What I'm Reading/Listening to Next
In book terms I think I'll tackled my library books next. I quite fancy the architecture book, I think that might fit the mood right now. I think I've burned out on podcasts for the moment - I have been consuming a LOT of podcasts lately, binging whole serieses - or at least non-fiction podcasts. I was thinking about trying fiction podcasts again - they were talking about Welcome to Nightvale in a documentary I listened to earlier this week and I had a hankering - but then I remembered that I'd come across a pile of Big Finish audio CDs that I'd not listened to and that one of my resolutions for this year was to listen to those so I'm going to see about tackling some of them instead.
Speaking of digging around in the archives, if you enjoy classical music - particularly modern classical music - there's some cracking concerts on BBC Four at the moment. Whole concerts of music by both Philip Glass and John Cage recorded at the Barbican a few years back and a series called The Sound and the Fury which is a great introduction to modern classical composers if, for example, you heard Twenty Thousand Hertz's episode on Cage's 4'33" and wanted a bit of musical context.
no subject
Date: 2 Apr 2020 08:17 am (UTC)Oh, which ones?
no subject
Date: 2 Apr 2020 08:35 am (UTC)I also have the first season of Gallifrey (one of their website sales where everything's a fiver if I remember right) and the two Excelsis stories.
Before I got into audio drama podcasts, Big Finish were my main source of audio drama, so I had been fairly cracking through them for a while.

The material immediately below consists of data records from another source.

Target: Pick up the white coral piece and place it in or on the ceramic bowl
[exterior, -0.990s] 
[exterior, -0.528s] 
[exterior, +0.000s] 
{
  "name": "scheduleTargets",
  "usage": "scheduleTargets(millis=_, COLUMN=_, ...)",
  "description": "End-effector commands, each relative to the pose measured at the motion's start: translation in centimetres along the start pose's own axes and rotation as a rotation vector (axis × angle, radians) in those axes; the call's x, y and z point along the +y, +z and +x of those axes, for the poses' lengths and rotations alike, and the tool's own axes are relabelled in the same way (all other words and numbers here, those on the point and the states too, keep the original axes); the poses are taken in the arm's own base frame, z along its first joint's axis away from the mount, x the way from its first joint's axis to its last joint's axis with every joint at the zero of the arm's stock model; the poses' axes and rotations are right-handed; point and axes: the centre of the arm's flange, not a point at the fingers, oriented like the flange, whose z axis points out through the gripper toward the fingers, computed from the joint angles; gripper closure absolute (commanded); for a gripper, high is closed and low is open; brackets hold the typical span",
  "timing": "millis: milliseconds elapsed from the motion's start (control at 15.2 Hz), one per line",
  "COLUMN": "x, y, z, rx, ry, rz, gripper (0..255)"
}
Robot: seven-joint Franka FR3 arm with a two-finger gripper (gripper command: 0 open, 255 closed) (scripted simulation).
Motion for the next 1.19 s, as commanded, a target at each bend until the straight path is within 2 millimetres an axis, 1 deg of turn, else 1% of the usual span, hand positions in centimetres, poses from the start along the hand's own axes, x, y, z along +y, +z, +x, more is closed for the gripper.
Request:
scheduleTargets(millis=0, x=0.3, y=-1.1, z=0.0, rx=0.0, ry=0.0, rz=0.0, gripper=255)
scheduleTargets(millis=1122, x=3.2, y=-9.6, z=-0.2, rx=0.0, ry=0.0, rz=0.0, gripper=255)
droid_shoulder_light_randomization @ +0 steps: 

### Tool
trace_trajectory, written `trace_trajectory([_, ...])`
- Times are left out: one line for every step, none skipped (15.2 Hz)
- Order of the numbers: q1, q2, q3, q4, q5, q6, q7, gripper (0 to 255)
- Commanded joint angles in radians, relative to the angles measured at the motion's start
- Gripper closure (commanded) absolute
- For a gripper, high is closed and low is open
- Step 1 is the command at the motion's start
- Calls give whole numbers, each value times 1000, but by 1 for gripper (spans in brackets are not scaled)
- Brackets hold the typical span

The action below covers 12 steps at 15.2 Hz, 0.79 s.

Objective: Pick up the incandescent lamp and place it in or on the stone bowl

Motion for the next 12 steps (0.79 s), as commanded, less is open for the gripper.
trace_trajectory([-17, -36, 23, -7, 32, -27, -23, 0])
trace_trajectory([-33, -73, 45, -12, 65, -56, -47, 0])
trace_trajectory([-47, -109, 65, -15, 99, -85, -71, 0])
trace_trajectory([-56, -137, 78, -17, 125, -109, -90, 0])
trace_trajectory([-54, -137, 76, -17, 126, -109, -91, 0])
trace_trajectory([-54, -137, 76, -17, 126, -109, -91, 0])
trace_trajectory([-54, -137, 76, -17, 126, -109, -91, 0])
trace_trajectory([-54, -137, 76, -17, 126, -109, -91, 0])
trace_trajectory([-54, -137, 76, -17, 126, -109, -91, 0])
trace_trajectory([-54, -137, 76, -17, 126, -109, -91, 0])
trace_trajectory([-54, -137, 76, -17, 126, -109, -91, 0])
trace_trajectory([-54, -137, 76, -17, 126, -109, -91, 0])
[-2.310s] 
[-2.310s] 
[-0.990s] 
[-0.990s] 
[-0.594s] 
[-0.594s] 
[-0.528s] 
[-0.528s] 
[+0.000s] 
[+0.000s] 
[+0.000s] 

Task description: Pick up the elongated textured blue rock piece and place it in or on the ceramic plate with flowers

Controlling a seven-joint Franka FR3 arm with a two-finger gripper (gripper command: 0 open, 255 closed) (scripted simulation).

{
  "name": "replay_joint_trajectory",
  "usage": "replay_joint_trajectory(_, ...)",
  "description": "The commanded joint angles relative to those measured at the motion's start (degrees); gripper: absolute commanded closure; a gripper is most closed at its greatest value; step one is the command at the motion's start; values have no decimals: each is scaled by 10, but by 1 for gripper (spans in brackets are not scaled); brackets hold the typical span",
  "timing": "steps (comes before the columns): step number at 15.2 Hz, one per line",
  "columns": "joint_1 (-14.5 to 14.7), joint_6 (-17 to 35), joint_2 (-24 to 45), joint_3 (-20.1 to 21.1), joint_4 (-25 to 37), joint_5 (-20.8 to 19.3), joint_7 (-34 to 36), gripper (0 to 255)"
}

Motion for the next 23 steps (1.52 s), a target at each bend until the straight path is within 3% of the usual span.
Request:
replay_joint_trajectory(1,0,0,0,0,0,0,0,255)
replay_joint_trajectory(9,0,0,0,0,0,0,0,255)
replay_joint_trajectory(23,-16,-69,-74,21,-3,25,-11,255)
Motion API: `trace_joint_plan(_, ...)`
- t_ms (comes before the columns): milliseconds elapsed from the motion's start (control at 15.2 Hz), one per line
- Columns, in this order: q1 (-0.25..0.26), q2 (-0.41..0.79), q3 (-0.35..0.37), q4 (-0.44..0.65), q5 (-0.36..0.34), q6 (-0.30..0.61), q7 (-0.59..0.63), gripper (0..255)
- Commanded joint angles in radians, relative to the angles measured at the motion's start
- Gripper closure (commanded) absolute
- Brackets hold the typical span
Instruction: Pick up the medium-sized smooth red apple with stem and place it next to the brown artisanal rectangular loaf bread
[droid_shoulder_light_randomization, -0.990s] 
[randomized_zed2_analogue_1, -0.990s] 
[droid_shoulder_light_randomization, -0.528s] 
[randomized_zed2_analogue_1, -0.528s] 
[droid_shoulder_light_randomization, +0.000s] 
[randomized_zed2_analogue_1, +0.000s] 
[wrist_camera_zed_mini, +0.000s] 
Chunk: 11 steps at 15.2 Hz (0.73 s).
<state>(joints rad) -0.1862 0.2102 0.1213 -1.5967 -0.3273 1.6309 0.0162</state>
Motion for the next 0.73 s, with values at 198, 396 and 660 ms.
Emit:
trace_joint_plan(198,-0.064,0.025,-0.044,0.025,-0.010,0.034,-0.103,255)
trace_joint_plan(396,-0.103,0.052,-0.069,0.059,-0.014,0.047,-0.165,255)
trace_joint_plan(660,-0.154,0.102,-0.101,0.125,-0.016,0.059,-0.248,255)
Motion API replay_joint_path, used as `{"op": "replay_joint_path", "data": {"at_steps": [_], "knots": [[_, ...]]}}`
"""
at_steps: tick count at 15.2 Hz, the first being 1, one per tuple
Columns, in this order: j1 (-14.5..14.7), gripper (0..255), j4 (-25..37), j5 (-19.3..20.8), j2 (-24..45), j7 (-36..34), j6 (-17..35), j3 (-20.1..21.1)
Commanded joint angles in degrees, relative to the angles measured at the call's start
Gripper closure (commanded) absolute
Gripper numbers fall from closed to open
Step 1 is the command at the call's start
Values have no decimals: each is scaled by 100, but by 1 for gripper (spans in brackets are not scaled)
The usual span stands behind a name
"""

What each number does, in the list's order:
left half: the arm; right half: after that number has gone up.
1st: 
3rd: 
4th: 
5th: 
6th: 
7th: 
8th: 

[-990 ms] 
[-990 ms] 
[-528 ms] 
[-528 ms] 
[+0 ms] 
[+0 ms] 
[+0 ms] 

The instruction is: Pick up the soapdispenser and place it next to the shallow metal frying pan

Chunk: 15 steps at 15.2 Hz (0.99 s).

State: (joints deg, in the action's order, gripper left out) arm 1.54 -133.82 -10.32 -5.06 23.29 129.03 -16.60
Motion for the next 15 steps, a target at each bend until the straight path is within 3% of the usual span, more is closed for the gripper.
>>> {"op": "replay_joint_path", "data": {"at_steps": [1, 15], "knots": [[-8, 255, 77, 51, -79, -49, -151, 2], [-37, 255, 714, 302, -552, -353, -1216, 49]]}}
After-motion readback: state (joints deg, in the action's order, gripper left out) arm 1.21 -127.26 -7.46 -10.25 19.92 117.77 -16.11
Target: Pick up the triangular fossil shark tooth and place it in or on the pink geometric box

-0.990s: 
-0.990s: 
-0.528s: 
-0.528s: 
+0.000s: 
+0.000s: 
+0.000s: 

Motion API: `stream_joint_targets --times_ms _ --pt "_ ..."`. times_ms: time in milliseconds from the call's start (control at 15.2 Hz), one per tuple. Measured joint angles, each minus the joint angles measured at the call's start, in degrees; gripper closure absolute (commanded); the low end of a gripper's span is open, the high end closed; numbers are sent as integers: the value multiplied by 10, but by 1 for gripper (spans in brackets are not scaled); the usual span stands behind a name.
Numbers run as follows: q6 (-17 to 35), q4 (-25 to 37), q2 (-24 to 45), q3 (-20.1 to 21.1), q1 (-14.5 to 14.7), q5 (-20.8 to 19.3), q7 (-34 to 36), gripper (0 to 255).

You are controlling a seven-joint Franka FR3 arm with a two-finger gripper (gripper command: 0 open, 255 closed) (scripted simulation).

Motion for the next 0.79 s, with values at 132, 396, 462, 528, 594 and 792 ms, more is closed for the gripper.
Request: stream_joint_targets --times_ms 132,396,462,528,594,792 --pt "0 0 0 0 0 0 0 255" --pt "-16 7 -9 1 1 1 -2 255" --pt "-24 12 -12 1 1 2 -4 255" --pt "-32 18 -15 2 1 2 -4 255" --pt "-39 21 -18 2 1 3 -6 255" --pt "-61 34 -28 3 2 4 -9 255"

I can see where I got into podcasts in a big way because my Big Finish consumption just stops dead! :S
no subject
Date: 2 Apr 2020 08:46 am (UTC)I'm very slow with audio because I can only listen to little bits in certain circumstances so podcasts are impossible (there are always so many neverending episodes!) but I do enjoy having something to slowly go through, so I usually have a BF or a radio thing somewhere.
no subject
Date: 2 Apr 2020 09:44 am (UTC)It's odd, over the last decade or so I've essentially stopped watching television as audio has become my primary medium. I do know what you mean about podcasts with neverending episodes, one of my favoured things about audio drama podcasts is that they require so much work on the production end that you mostly - unless you're WTNV do those guys never take a holiday - get reasonably short series of maybe 10 or 12 episodes that I can mostly keep on top of. It does make me nostalgic for a good Radio 4 adaptation where you get three or four tightly plotted episodes and that's that. But yeah, the Big Finish audios are ideal for that in that the stories are generally self-contained you can just listen to one and they mostly work out of order.
no subject
Date: 2 Apr 2020 01:17 pm (UTC)Yeah, that's what I've always done, and I'm behind even in that - usually Eight generally, Six and Evelyn and some Seven stuff.